Banuri (Palampur) is Ward No. 14 of MC Palampur which is situated in Dhauladhar Valley in Himachal Pradesh (India). It has around 4 km area and population around 3000. Banuri has many tea gardens. It has a small river (khad) named Oa at its one end. It is situated 4 km away from Palampur ISBT. Also near by is artists' colony Andretta, Himachal Pradesh.

== Education ==
The literacy rate in Banuri is very high. It has four Senior Secondary schools:-
- Saheed Major Sudhir Walia Senior Secondary School.

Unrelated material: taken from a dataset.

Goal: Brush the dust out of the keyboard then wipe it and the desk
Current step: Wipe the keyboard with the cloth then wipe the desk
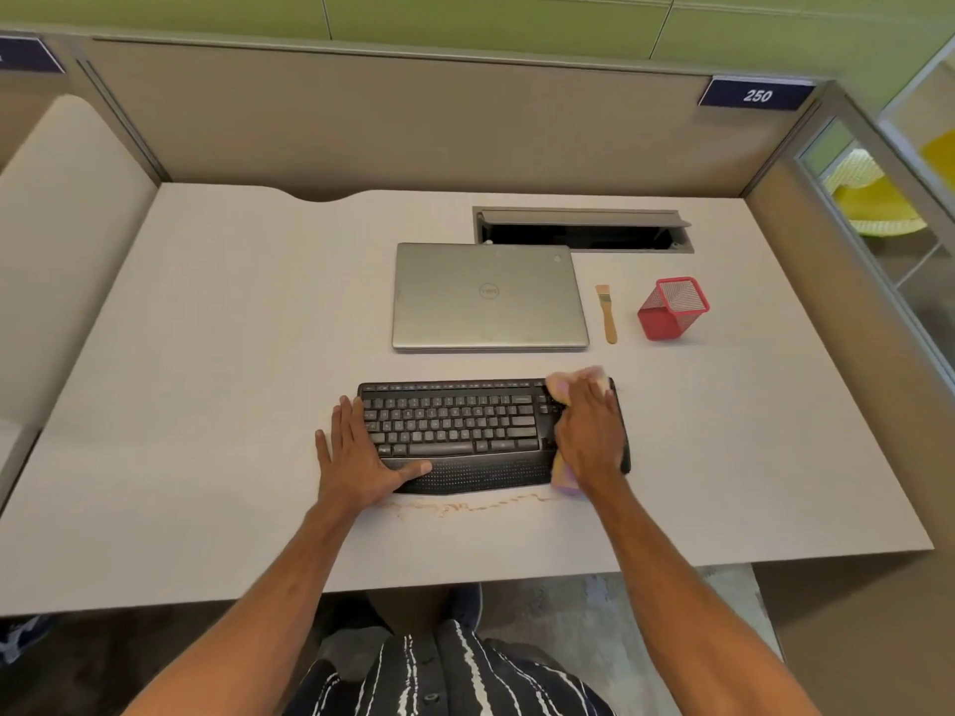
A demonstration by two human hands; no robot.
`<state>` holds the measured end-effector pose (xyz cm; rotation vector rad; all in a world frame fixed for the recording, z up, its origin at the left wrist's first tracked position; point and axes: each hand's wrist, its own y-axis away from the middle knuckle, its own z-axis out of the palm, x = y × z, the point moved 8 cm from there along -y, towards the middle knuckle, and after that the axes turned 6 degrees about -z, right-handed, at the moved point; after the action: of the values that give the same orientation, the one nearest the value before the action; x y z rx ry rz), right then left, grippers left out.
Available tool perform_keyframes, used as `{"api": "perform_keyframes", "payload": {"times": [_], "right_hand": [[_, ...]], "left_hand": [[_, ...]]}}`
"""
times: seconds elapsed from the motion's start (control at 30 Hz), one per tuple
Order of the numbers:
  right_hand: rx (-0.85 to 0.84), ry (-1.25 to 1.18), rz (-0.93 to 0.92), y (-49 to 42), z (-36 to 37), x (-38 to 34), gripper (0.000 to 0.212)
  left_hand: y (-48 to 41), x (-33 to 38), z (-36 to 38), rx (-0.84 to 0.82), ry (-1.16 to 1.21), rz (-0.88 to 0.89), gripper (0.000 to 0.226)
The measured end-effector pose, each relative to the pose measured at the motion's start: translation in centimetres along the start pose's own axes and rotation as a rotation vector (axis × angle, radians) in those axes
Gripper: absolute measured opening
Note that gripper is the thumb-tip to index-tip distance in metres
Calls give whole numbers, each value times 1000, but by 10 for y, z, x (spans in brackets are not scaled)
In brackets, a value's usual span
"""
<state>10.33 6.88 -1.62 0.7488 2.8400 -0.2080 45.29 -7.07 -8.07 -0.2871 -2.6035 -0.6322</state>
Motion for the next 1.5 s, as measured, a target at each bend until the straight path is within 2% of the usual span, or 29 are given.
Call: {"api": "perform_keyframes", "payload": {"times": [0.13,0.27,0.37,0.53,0.8,0.9,1.1,1.3,1.5], "right_hand": [[-14,-125,-95,6,6,-60,47],[-89,-169,-316,10,22,-140,53],[-145,-162,-386,2,30,-155,57],[-106,-119,-364,0,23,-110,57],[-3,-19,-123,0,-11,19,56],[33,-71,-51,-2,-14,30,53],[-13,-122,-146,-2,0,-29,48],[-71,-188,-373,1,31,-133,51],[-224,-207,-541,-4,58,-220,68]], "left_hand": [[-2,2,-1,-10,8,-6,177],[-1,2,-1,-5,5,-19,178],[0,1,-1,-6,-3,-35,177],[-1,1,-2,-18,-5,-29,176],[-3,5,-7,-23,-48,-5,178],[-2,5,-7,-13,-43,-1,178],[-3,4,-7,-5,-40,-6,180],[-1,8,-8,-2,-46,-22,182],[-2,7,-7,22,-66,-42,184]]}}
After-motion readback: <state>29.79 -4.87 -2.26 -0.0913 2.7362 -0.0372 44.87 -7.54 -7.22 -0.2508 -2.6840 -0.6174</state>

- Aisect Computer Education Lower Banuri.
- Jai Public School.
- Crescent Public School.
- Modern Public School.
- Sri Sai University, Palampur is situated 2 km away from here.
- Dr GC Negi College of Veterinary and Animal Sciences is situated 1 km away from here.
- CSIR-Institute of Himalayan Bioresource Technology is situated 1.5 km away from here.